NOTE It doesn't matter what the nextSyncDate is because we always check if it's Thursday first and then act accordingly

This is my personal opinion, someone asked me about this and this is what I came up with. I feel like theres an easier solution out there that accurately resets the nextSync to the nearest Thursday instead of [components setDay: +[self daysUntilNearestThursday]]; So by all means, please add input/suggestions and comments to make this a better opportunity for future question seekers.
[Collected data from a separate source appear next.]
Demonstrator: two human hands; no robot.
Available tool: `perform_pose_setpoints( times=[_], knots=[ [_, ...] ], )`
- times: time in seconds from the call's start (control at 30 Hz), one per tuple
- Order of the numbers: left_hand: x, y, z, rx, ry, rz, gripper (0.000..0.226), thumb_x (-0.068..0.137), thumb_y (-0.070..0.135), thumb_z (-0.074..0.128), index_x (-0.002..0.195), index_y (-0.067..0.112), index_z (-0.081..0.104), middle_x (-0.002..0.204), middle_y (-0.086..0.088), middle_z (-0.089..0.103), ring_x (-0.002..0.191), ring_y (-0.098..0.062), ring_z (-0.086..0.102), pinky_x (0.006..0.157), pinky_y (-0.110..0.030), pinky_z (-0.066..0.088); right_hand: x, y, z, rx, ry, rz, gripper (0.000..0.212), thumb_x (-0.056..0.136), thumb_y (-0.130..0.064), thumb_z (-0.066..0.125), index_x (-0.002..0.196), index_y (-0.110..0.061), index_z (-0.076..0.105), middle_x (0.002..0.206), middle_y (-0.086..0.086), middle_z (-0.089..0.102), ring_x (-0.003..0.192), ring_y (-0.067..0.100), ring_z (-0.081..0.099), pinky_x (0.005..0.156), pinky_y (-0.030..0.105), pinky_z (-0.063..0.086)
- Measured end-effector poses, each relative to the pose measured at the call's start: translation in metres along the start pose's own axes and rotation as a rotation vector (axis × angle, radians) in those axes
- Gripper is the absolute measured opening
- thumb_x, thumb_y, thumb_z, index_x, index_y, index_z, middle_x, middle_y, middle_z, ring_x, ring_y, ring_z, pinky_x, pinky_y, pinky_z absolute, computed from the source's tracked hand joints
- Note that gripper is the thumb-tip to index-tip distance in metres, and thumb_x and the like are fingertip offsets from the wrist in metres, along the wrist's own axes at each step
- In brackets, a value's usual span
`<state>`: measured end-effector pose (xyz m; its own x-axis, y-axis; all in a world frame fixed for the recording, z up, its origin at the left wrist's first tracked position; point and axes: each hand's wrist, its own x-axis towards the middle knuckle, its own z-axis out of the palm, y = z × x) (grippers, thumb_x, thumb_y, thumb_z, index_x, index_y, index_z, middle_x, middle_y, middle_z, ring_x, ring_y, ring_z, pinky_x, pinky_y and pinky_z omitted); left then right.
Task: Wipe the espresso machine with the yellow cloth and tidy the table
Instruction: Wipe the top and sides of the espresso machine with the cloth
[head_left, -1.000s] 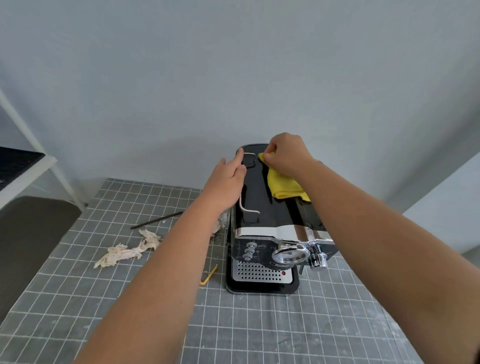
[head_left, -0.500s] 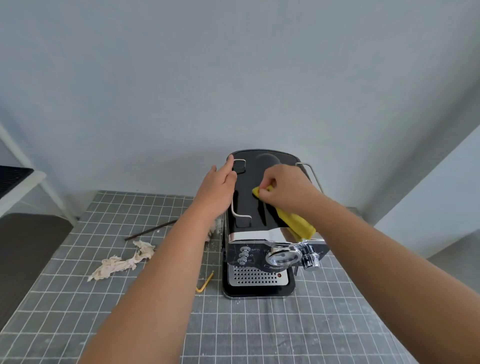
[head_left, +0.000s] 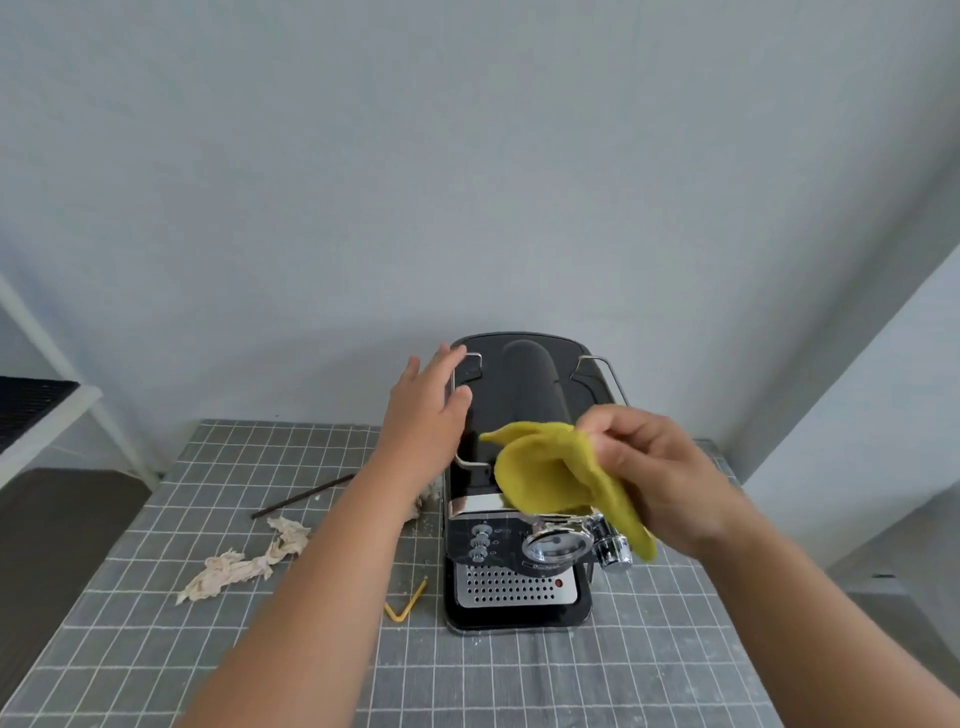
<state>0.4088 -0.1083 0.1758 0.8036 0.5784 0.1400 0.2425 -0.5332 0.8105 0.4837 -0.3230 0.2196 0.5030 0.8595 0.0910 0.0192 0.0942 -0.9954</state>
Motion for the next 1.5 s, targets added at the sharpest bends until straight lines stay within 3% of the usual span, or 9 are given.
perform_pose_setpoints(
  times=[0.23,0.3,0.5,0.57,0.73,0.87,1.03,1.37,1.5],
  knots=[
    [-0.071,0.059,0.002,-0.433,-0.221,0.314,0.038,0.095,0.054,0.038,0.131,0.053,0.048,0.142,0.028,0.048,0.148,-0.009,0.023,0.120,-0.052,0.014,-0.029,-0.013,0.010,0.852,0.301,0.015,0.051,0.035,-0.028,0.095,0.078,-0.008,0.077,0.081,0.012,0.074,0.073,0.026,0.073,0.062,0.040,0.059],
    [-0.085,0.071,0.006,-0.590,-0.333,0.308,0.059,0.090,0.069,0.040,0.138,0.036,0.049,0.140,0.014,0.055,0.138,-0.010,0.043,0.115,-0.039,0.029,-0.038,-0.027,0.019,0.895,0.335,0.050,0.022,0.057,-0.027,0.084,0.063,-0.009,0.074,0.064,0.006,0.071,0.057,0.021,0.070,0.054,0.036,0.059],
    [-0.118,0.088,0.032,-0.892,-0.487,-0.098,0.072,0.067,0.058,0.078,0.126,0.024,0.057,0.123,0.000,0.069,0.113,-0.021,0.067,0.087,-0.035,0.056,-0.067,-0.028,0.005,0.840,0.594,0.084,0.053,0.094,-0.018,0.047,0.044,-0.012,0.062,0.039,-0.001,0.054,0.032,0.011,0.054,0.036,0.018,0.047],
    [-0.127,0.091,0.046,-0.886,-0.472,-0.180,0.054,0.074,0.031,0.078,0.123,0.021,0.058,0.115,0.000,0.073,0.107,-0.020,0.070,0.087,-0.036,0.057,-0.079,-0.015,0.000,0.919,0.561,0.149,0.038,0.089,-0.029,0.051,0.061,-0.007,0.067,0.051,0.006,0.063,0.042,0.018,0.063,0.041,0.025,0.052],
    [-0.129,0.090,0.074,-0.649,-0.345,-0.197,0.019,0.094,0.027,0.062,0.112,0.030,0.065,0.110,0.004,0.073,0.106,-0.018,0.069,0.099,-0.046,0.052,-0.129,0.037,0.001,1.033,0.498,0.365,0.090,0.073,-0.077,0.048,0.112,0.001,0.069,0.120,0.029,0.062,0.102,0.044,0.065,0.076,0.056,0.056],
    [-0.121,0.100,0.082,-0.366,-0.445,0.004,0.019,0.093,0.042,0.056,0.104,0.031,0.067,0.102,0.004,0.072,0.100,-0.016,0.067,0.095,-0.043,0.052,-0.156,0.055,0.008,1.076,0.382,0.374,0.084,0.040,-0.026,0.097,0.113,0.002,0.067,0.118,0.030,0.062,0.094,0.043,0.068,0.074,0.053,0.057],
    [-0.110,0.113,0.095,-0.082,-0.453,0.254,0.020,0.096,0.042,0.055,0.099,0.025,0.064,0.081,-0.004,0.068,0.074,-0.019,0.063,0.072,-0.038,0.050,-0.168,0.054,-0.010,1.088,0.468,0.268,0.087,0.026,-0.010,0.096,0.109,0.000,0.069,0.117,0.028,0.064,0.094,0.044,0.067,0.075,0.057,0.055],
    [-0.076,0.138,0.100,-0.003,-0.317,0.277,0.019,0.082,0.044,0.072,0.091,0.030,0.062,0.058,-0.012,0.041,0.049,-0.008,0.035,0.051,-0.023,0.032,-0.166,0.055,-0.047,0.696,0.659,-0.007,0.082,0.071,0.001,0.067,0.133,-0.045,0.043,0.103,0.025,0.066,0.093,0.032,0.069,0.076,0.038,0.059],
    [-0.069,0.147,0.091,-0.066,-0.535,0.122,0.052,0.042,0.048,0.091,0.088,0.030,0.075,0.080,-0.004,0.071,0.070,-0.011,0.063,0.069,-0.034,0.058,-0.163,0.057,-0.059,-0.125,0.644,0.194,0.050,0.064,-0.019,0.085,0.104,-0.042,0.067,0.099,-0.009,0.068,0.090,0.011,0.066,0.075,0.022,0.052]
  ],
)
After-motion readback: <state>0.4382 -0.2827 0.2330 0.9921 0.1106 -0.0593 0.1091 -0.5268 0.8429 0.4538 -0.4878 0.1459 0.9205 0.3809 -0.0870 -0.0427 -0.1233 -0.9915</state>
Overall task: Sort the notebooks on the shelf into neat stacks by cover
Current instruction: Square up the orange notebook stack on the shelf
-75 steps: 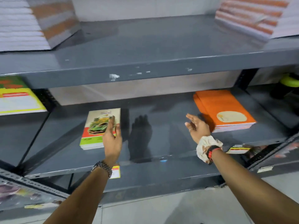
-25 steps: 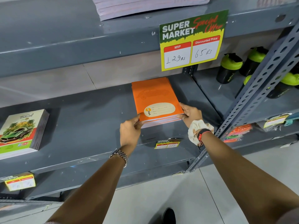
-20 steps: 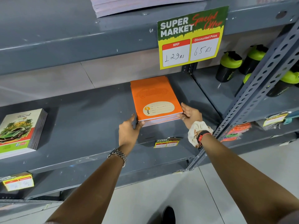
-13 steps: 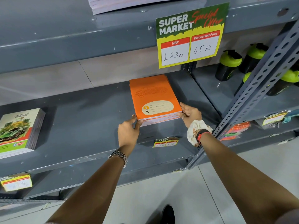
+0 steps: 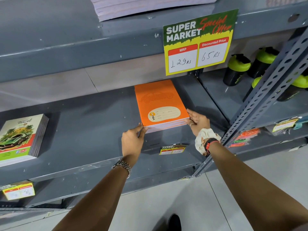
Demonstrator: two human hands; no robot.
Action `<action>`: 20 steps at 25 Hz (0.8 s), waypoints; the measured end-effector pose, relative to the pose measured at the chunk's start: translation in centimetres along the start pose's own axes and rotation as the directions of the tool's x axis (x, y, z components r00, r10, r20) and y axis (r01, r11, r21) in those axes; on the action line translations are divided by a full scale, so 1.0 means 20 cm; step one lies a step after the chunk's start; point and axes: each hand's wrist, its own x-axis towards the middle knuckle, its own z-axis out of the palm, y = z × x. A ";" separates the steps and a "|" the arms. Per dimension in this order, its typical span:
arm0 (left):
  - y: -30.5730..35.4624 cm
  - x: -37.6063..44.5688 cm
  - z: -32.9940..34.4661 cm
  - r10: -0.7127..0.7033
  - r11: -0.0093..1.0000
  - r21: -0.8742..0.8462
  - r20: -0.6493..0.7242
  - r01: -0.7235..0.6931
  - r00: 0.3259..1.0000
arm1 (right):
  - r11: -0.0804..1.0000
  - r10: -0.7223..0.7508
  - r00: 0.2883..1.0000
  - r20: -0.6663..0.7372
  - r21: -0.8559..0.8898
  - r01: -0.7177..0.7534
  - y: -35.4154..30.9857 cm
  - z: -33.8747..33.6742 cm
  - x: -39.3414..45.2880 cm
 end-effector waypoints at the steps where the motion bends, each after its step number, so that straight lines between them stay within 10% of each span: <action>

I think Parse is fantastic, but at the same time it's a business, and they have to act accordingly, but certain things like API requests for everything ever for a scaleable app (2,000+ users) is kind of bad practice if you intend on keeping developers. This is an alternative I thought of to help my friend out, it needs work, not saying its the only way, just the way I thought would work for their project. Please, don't be shy, add edits or corrections.